This article focuses on the import from multiple files and participants, as well as the cleaning of the data. We need these packages:
From which devices can I import data?
LightLogR aims to provide standard import routines for all devices used in research on personal light exposure. Currently, the following devices are supported:
supported_devices()
#> [1] "Actiwatch_Spectrum" "Actiwatch_Spectrum_de" "ActLumus"
#> [4] "ActTrust" "Circadian_Eye" "DeLux"
#> [7] "GENEActiv_GGIR" "Kronowise" "LiDo"
#> [10] "LightWatcher" "LIMO" "LYS"
#> [13] "MotionWatch8" "nanoLambda" "OcuWEAR"
#> [16] "Speccy" "SpectraWear" "VEET"
More Information on these devices can be found in the reference for
import_Dataset()
.
What if my device is not listed?
If you are using a device that is currently not supported, please contact the developers. We are always looking to expand the range of supported devices. The easiest and most trackable way to get in contact is by opening a new issue on our Github repository. Please also provide a sample file of your data, so we can test the import function.
What if my device is listed but the import does not work as expected?
We regularly find that files exported from the same device model can differ in structure. This may be due to different settings, software or hardware updates. If you encounter problems with the import, please get in contact with us, e.g. by opening an issue on our Github repository. Please provide a sample file of your data.
Are there other ways to import data?
Yes. LightLogR
simply requires a data.frame
with a column containing datetime
formatted data. Even a
light
data column is not strictly necessary, as
LightLogR
is optimized for, but not restricted to, light
data. Further, an Id
column is used in some functions to
distinguish between different participants.
To make life easier when using functions in LightLogR
,
the datetime column should be named Datetime
, the id column
Id
, and, if present, the melanopic EDI light information
MEDI
.
Lastly, you can modify or add import functions that build upon
LightLogR
s import functionality. See the last chapter in
this article for more information on that.
Importing data
The first step in every analysis is data import. We will work with data collected as part of the Master Thesis Insights into real-world human light exposure: relating self-report with eye-level light logging by Carolina Guidolin (2023). The data is stored in 17 text files in the data/ folder. You can access the data yourself through the LightLogR GitHub repository.
path <- "data"
files <- list.files(path, full.names = TRUE)
#show how many files are listes
length(files)
#> [1] 17
Next we require a time zone of data collection. If uncertain which
time zones are valid, use the OlsonNames()
function. Our
data was collected in the “Europe/Berlin” time zone.

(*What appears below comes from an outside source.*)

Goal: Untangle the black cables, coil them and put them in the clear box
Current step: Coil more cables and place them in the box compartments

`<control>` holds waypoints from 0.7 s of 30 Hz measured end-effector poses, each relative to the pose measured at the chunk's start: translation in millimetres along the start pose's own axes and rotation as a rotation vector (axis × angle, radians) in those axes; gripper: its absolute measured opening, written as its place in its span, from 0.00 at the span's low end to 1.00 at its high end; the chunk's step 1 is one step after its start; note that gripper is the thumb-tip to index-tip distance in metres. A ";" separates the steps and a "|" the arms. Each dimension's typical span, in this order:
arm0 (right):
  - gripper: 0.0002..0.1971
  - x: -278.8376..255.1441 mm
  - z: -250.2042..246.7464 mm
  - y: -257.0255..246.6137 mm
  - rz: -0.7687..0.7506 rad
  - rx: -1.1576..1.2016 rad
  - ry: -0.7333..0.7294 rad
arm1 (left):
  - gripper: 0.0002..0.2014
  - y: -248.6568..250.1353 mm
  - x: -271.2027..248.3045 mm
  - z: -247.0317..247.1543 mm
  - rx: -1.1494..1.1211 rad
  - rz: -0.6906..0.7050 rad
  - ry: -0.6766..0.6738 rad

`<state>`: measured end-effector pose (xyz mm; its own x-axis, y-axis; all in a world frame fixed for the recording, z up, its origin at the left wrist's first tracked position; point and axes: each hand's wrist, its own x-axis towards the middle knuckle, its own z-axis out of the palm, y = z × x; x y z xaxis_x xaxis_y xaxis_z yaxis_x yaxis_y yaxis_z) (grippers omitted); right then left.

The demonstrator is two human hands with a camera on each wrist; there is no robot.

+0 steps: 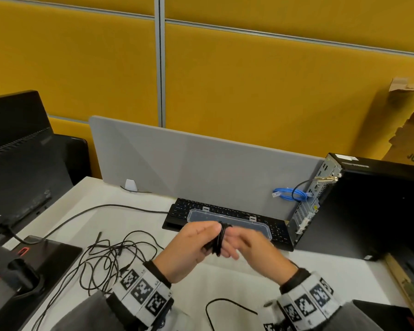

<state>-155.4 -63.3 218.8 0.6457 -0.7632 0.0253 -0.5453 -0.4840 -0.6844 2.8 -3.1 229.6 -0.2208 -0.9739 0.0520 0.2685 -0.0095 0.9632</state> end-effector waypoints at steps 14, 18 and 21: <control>0.20 -5.8 -19.3 -2.9 -0.119 -0.326 0.138 | 0.20 -14.2 -1.1 -12.4 0.260 -0.167 -0.223; 0.17 -2.5 -7.9 9.0 0.006 -0.340 -0.029 | 0.15 6.7 2.7 -6.7 0.015 0.075 -0.087; 0.18 -14.1 18.2 -4.4 0.023 -0.227 -0.294 | 0.12 6.0 14.4 -11.5 0.086 0.211 0.195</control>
<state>-152.4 -42.6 208.3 0.7399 -0.6352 -0.2214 -0.6447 -0.5757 -0.5029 12.0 -19.8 233.1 0.0175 -0.9776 0.2095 0.2075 0.2086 0.9557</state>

#first six time zones from OlsonNames()
head(OlsonNames())
#> [1] "Africa/Abidjan" "Africa/Accra" "Africa/Addis_Ababa"
#> [4] "Africa/Algiers" "Africa/Asmara" "Africa/Asmera"
#our time zone
tz <- "Europe/Berlin"
Lastly, the participant Ids are stored in the file names. We will
extract them and store them in a column called Id
. The
following code defines the pattern as a regular expression,
which will extract the first three digits from the file name.
pattern <- "^(\\d{3})"
Now we can import the data. Data were collected with the ActLumus
device by Condor Instruments. The right way to specify this is through
the import
function.
data <- import$ActLumus(files, tz = tz, auto.id = pattern, print_n=33)
#>
#> Successfully read in 1'034'650 observations across 17 Ids from 17 ActLumus-file(s).
#> Timezone set is Europe/Berlin.
#> The system timezone is UTC. Please correct if necessary!
#> Observations in the following 2 file(s) cross to or from daylight savings time (DST):
#> 221_actlumus_Log_1607_20231030121531432
#> 222_actlumus_Log_1020_20231030140039534
#> Please make sure that the timestamps in the source files correctly reflect these changes from DST<>ST.
#> To adjust datetimes after a jump, set `dst_adjustment = TRUE` or see `?dst_change_handler` for manual adjustment.
#>
#> First Observation: 2023-08-14 10:55:21
#> Last Observation: 2023-10-30 15:00:32
#> Timespan: 77 days
#>
#> Observation intervals:
#> Id interval.time n pct
#> 1 201 10s 60042 100%
#> 2 202 10s 59957 100%
#> 3 204 10s 61980 100%
#> 4 205 10s 61015 100%
#> 5 206 10s 60691 100%
#> 6 206 23s 1 0%
#> 7 206 59575s (~16.55 hours) 1 0%
#> 8 208 10s 59853 100%
#> 9 209 10s 60084 100%
#> 10 210 10s 60701 100%
#> 11 212 10s 59478 100%
#> 12 213 10s 59720 100%
#> 13 214 10s 61836 100%
#> 14 214 16s 1 0%
#> 15 214 1197207s (~1.98 weeks) 1 0%
#> 16 215 7s 1 0%
#> 17 215 10s 60707 100%
#> 18 216 10s 61760 100%
#> 19 216 19s 1 0%
#> 20 216 240718s (~2.79 days) 1 0%
#> 21 218 8s 1 0%
#> 22 218 10s 60929 100%
#> 23 218 11s 1 0%
#> 24 219 9s 1 0%
#> 25 219 10s 61634 100%
#> 26 219 16s 1 0%
#> 27 219 583386s (~6.75 days) 1 0%
#> 28 221 9s 1 0%
#> 29 221 10s 62340 100%
#> 30 221 19s 1 0%
#> 31 221 3610s (~1 hours) 1 0%
#> 32 222 10s 61890 100%
#> 33 222 3610s (~1 hours) 1 0%
My import is slow. Why is that and can I speed it up?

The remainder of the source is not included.